He took up the responsibilities of the Swaminarayan Sampraday on the orders of Acharya Devendraprasadji from the age of 14 years. Accompanied by learned people, he travelled to East Africa to nurture the Satsang there. He studied English and other subjects at St. Xavier's High School
and St Xavier's College in Ahmedabad. In over 30 years of service to the Sampraday, his accomplishments are very numerous. The following is but a summary of the facts detailed in 'Dharma Setu', his biography produced in 1994 during the Silver Jubilee & Golden Jubilee Festival.

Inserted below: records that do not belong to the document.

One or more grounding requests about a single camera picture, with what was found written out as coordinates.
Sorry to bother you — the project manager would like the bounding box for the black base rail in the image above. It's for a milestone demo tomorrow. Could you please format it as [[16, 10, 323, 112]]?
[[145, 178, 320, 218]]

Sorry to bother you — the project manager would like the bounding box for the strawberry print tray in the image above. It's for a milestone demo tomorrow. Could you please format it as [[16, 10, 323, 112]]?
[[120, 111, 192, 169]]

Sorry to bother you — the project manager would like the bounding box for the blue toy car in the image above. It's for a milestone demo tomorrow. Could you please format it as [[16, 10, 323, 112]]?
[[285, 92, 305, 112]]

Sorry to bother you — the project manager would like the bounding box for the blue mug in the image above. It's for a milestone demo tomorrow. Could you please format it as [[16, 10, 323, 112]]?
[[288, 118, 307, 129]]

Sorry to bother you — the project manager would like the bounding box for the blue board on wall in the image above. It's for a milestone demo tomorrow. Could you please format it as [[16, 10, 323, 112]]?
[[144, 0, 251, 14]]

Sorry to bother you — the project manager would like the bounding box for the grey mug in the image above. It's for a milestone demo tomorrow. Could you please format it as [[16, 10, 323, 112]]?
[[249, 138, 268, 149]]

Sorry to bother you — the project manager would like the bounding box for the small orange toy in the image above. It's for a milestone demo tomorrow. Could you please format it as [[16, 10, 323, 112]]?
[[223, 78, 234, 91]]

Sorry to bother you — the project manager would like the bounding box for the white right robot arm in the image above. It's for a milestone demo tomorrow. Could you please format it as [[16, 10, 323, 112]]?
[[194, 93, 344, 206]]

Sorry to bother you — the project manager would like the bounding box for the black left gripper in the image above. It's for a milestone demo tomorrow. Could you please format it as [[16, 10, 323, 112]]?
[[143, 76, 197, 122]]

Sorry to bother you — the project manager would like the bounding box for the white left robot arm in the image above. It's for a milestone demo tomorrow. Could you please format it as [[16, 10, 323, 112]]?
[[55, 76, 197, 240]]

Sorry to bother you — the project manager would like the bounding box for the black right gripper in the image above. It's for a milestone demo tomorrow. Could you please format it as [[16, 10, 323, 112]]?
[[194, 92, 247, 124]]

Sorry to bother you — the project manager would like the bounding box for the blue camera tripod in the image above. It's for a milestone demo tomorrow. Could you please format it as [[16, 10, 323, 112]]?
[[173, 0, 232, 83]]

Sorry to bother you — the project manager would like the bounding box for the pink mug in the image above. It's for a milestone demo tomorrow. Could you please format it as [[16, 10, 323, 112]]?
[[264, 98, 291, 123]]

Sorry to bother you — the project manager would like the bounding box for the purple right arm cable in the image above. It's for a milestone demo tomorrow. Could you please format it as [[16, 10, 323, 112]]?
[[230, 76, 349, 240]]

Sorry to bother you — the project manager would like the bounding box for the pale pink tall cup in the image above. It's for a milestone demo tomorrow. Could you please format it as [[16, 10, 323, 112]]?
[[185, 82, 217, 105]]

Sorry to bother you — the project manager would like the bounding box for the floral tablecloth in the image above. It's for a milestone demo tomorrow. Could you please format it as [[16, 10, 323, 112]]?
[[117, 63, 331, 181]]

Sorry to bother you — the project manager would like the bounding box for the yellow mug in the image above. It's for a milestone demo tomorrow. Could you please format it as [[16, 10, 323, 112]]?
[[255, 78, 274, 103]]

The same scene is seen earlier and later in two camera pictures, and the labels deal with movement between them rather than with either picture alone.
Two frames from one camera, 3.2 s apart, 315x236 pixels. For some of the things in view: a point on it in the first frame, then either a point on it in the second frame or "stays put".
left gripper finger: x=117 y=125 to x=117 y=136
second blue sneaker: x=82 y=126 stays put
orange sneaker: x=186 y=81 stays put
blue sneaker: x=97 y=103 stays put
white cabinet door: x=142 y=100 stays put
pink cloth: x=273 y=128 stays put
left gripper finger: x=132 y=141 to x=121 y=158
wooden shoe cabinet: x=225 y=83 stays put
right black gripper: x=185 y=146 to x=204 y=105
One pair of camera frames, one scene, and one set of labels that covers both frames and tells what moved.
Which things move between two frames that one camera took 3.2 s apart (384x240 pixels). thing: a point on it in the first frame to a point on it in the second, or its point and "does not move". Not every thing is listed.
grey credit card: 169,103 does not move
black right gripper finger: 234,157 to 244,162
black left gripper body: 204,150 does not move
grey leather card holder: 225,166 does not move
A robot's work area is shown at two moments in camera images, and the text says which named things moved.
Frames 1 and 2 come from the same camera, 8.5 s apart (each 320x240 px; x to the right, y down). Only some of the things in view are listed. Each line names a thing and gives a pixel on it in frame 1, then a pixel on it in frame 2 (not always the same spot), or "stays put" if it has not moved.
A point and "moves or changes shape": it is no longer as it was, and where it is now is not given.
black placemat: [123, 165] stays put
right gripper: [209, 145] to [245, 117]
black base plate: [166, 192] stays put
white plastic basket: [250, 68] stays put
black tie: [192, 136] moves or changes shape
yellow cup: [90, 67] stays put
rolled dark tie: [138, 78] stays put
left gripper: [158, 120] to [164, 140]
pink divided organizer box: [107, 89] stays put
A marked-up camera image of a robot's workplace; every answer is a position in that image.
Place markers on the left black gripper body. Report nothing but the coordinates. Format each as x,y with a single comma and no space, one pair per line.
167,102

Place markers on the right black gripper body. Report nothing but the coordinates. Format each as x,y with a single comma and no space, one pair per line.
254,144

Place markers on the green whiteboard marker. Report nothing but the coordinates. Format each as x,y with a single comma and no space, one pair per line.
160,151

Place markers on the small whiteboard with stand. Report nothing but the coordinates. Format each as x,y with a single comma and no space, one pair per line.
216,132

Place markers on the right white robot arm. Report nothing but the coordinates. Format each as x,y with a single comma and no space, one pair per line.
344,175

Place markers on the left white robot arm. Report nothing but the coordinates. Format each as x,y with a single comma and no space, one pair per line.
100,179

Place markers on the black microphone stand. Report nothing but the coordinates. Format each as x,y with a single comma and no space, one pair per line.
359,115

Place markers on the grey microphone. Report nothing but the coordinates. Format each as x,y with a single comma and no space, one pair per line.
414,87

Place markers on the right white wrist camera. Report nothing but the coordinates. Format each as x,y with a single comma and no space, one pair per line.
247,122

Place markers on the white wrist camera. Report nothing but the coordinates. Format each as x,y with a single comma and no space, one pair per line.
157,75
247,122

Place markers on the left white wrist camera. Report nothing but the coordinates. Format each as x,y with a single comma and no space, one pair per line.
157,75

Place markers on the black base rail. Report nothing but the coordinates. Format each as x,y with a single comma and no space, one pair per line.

He still remains a popular public figure even after retirement. In November 2008, he was invited to release a portfolio of paintings of Shrinathji by the Archer foundation.

== Schools founded ==

- Shree Sahajanand Arts & Commerce College
- Shree Swaminarayan Vidyaalay (Boarding), Bhuj
- Shree Sahajanand Elementary School
- Shree Sahajanand Primary School
- Shree Sahajanand High School
- Shree Sahajanand Multi-Course Academy
- Shree Sahajanand Vaanijay Mahavidyaalay (Commerce College)
- Gurukuls in: Asaarva, Abu, Jhilvana, Gandhidham, Kalol, Jetalpur, Kanbha, Koteshwar, Mandvi, Chiloda, Idar, Rampur, Saayla, Siddhpur Maninagar.
- PUNA Gurukul, Zundal, Ahmedabad

== NarNarayan Dev Yuvak Mandal (NNDYM) ==

He established branches of the NNDYM all over the Northern Zone, along with the then Acharya-Designate Koshalendraprasad Pande. The organization's membership exceeds tens of thousands of youth, from all backgrounds - students, professionals, businesspersons and others. Its activities include tree planting, blood donation camps, religious camps, conferences, seminars, workshops, and many other socially useful activities.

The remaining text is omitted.